Data entries
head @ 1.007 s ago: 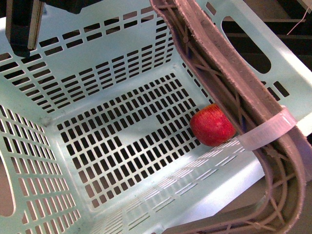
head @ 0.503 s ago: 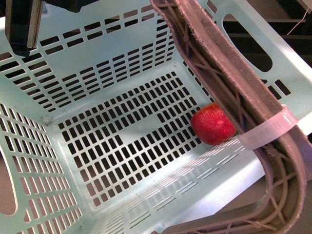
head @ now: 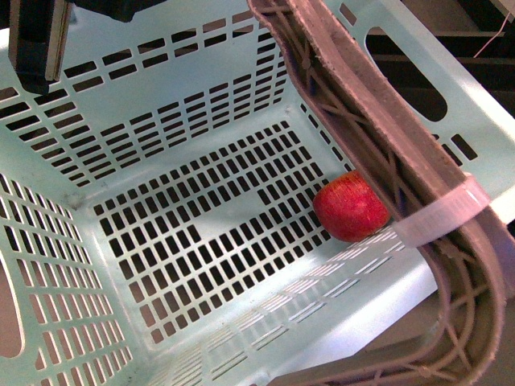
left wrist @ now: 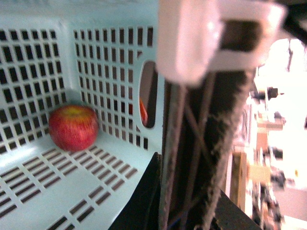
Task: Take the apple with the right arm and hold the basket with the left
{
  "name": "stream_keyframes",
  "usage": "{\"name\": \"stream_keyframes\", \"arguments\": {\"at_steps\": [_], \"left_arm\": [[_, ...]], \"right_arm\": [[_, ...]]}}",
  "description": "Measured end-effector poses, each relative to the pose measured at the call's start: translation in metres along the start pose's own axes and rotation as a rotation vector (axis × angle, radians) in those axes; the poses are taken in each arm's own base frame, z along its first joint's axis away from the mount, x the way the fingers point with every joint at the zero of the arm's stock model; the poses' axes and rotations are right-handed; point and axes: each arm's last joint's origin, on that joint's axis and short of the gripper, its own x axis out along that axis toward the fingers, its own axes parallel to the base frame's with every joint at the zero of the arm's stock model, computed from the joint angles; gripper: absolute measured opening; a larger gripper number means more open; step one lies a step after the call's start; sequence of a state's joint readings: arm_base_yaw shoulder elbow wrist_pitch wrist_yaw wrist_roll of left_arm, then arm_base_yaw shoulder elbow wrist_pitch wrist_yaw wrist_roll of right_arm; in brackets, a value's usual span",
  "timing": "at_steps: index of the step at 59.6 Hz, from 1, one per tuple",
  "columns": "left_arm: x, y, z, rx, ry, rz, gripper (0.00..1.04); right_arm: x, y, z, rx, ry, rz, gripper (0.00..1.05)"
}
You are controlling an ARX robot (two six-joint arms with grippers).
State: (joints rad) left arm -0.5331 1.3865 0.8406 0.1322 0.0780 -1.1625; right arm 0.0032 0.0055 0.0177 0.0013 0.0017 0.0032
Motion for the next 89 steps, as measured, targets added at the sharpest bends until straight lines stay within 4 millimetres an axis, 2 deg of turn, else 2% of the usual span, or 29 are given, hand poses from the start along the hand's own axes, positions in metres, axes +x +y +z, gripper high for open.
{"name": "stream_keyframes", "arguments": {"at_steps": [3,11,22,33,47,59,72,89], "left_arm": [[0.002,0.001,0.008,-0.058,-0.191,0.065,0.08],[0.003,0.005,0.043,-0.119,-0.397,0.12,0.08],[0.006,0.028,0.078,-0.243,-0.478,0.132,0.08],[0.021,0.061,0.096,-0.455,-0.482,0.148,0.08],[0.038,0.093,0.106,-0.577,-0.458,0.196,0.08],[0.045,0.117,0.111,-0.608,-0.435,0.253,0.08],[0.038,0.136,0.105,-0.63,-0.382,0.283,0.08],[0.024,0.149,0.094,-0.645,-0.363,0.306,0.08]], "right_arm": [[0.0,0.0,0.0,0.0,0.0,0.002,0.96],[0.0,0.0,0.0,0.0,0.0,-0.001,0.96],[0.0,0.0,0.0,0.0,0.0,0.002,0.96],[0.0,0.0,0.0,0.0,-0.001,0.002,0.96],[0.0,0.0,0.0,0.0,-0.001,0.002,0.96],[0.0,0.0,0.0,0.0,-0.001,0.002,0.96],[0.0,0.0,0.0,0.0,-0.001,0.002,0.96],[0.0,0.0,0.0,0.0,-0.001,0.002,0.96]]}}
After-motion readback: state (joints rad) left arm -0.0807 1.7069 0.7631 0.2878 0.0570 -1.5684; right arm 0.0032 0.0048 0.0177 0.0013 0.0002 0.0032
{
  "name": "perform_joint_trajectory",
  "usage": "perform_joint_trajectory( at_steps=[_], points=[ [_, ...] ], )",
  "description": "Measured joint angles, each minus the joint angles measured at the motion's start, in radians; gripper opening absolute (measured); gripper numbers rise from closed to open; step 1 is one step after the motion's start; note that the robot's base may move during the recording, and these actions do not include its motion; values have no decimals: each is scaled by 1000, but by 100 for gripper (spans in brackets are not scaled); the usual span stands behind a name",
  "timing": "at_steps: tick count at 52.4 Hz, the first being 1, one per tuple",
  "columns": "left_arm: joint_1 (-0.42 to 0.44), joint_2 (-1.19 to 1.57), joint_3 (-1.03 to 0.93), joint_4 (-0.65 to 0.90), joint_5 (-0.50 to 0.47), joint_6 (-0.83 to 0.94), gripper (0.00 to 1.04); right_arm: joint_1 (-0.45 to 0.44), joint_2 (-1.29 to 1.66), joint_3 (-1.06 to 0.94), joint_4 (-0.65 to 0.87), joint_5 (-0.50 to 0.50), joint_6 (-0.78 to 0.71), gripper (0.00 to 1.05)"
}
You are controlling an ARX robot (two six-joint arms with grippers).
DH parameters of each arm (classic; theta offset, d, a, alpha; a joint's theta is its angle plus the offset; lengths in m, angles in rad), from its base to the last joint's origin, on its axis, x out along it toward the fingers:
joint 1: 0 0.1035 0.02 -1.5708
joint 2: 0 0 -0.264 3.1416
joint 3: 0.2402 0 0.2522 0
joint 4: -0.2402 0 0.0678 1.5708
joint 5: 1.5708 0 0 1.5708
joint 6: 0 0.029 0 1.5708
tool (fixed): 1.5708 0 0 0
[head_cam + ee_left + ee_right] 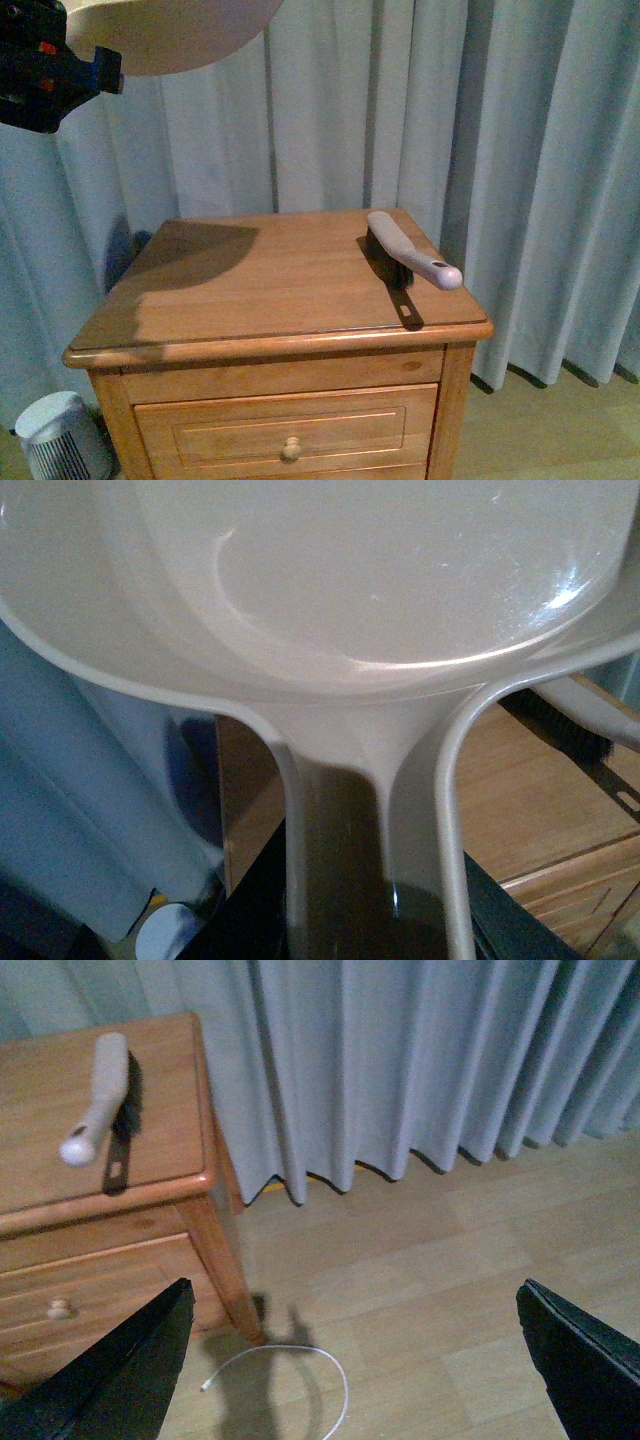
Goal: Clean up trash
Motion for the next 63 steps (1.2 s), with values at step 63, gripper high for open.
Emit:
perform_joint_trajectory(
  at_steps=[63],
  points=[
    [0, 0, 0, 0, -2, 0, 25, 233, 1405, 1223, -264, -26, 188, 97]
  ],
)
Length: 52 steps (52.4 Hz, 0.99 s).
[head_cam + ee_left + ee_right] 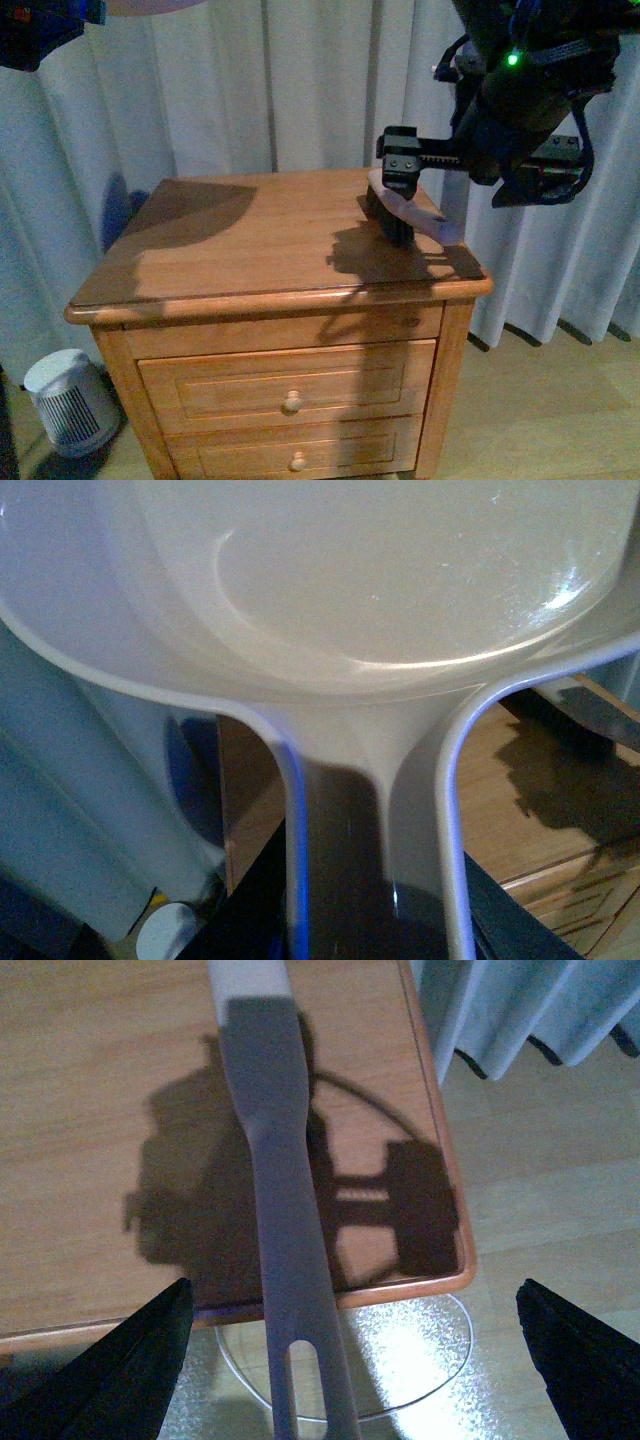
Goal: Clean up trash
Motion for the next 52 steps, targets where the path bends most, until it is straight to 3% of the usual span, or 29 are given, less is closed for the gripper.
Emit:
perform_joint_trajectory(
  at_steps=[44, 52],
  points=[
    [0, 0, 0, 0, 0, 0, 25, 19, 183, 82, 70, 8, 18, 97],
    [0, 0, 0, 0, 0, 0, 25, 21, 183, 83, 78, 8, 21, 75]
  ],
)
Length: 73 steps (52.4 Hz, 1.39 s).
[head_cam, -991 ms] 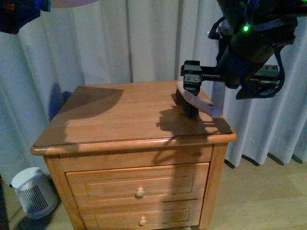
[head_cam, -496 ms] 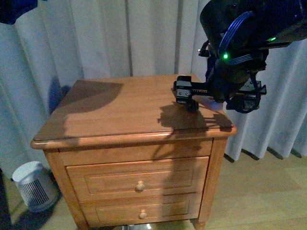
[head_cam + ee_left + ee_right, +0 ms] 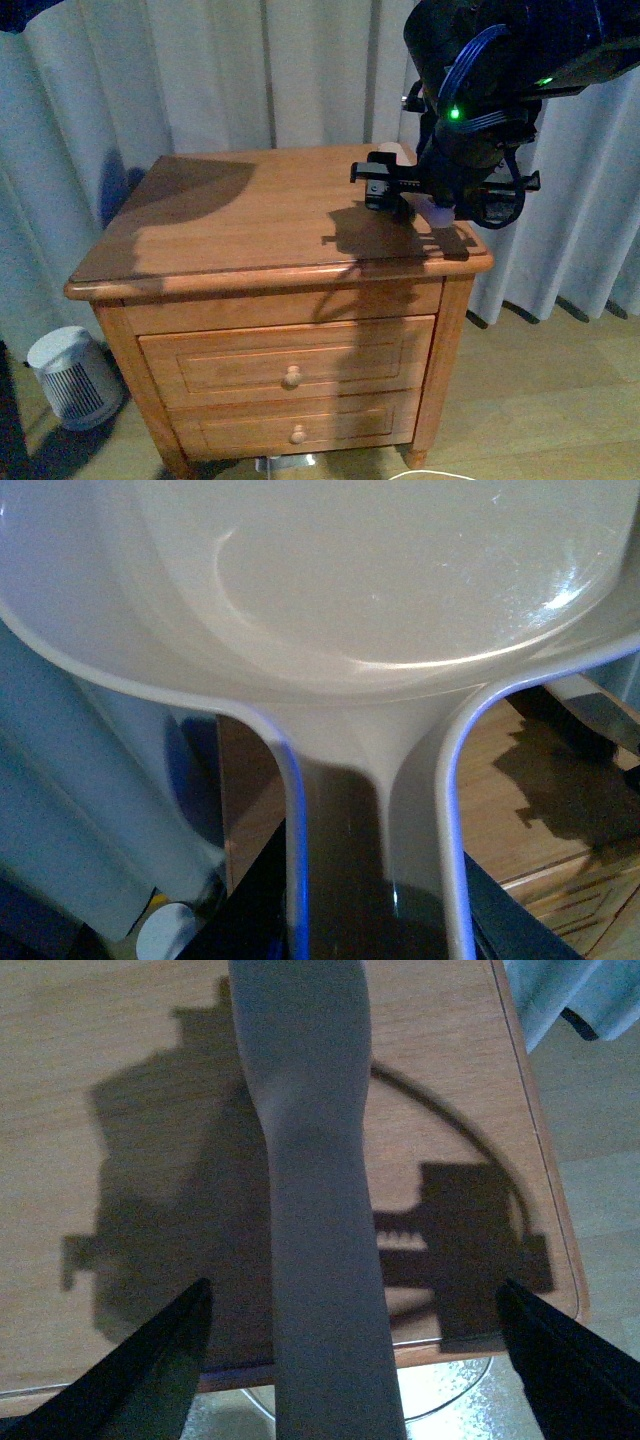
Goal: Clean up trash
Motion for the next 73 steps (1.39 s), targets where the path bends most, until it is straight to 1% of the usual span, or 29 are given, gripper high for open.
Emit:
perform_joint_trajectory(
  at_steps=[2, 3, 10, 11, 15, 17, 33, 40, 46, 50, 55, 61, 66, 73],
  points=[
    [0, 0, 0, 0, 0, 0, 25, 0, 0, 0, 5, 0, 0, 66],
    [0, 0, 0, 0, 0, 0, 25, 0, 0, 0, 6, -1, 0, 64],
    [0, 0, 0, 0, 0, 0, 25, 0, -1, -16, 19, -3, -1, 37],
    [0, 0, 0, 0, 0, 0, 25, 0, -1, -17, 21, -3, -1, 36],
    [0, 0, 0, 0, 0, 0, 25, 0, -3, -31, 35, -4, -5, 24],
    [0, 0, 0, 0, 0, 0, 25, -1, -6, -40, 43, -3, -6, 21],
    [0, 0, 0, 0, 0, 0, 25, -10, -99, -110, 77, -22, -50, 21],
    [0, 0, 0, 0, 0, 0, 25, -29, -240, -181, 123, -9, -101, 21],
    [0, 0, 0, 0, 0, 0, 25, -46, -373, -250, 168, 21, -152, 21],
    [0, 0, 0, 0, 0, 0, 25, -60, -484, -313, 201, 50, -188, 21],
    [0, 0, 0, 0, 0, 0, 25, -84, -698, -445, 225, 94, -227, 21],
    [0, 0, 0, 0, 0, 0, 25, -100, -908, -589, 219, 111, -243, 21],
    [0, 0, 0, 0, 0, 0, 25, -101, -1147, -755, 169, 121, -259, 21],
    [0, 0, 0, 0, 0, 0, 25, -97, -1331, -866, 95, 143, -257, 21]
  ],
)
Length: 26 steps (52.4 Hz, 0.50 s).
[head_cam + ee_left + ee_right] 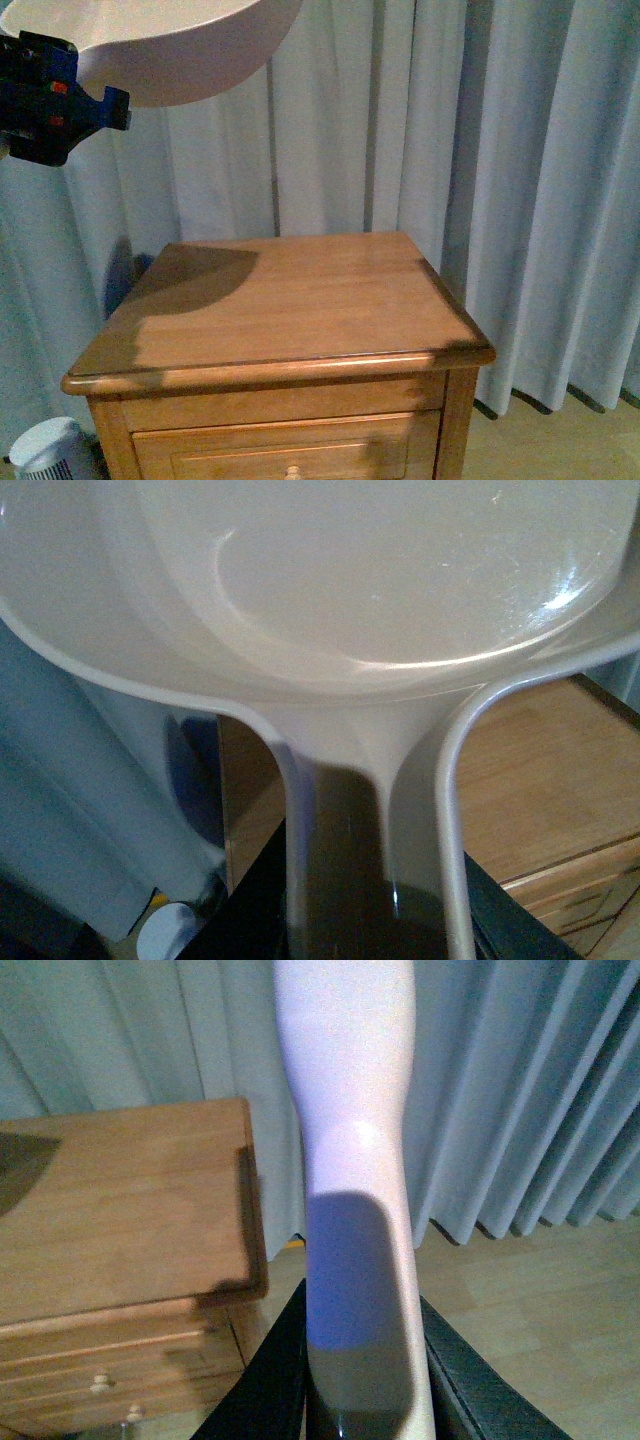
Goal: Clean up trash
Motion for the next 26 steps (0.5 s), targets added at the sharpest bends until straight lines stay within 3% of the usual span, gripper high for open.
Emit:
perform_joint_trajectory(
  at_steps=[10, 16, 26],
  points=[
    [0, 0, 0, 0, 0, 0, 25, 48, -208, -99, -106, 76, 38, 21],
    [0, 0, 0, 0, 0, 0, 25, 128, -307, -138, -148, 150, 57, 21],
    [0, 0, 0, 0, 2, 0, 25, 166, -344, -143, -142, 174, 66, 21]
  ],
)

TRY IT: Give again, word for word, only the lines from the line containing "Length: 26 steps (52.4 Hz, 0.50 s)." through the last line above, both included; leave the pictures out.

RESPONSE BOX:
Length: 26 steps (52.4 Hz, 0.50 s).
[head_cam + ee_left + ee_right] 
Goal: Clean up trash
Motion for the next 26 steps (0.5 s), targets added at the sharpest bends until straight lines stay within 3% of the usual span, gripper high for open.
Emit:
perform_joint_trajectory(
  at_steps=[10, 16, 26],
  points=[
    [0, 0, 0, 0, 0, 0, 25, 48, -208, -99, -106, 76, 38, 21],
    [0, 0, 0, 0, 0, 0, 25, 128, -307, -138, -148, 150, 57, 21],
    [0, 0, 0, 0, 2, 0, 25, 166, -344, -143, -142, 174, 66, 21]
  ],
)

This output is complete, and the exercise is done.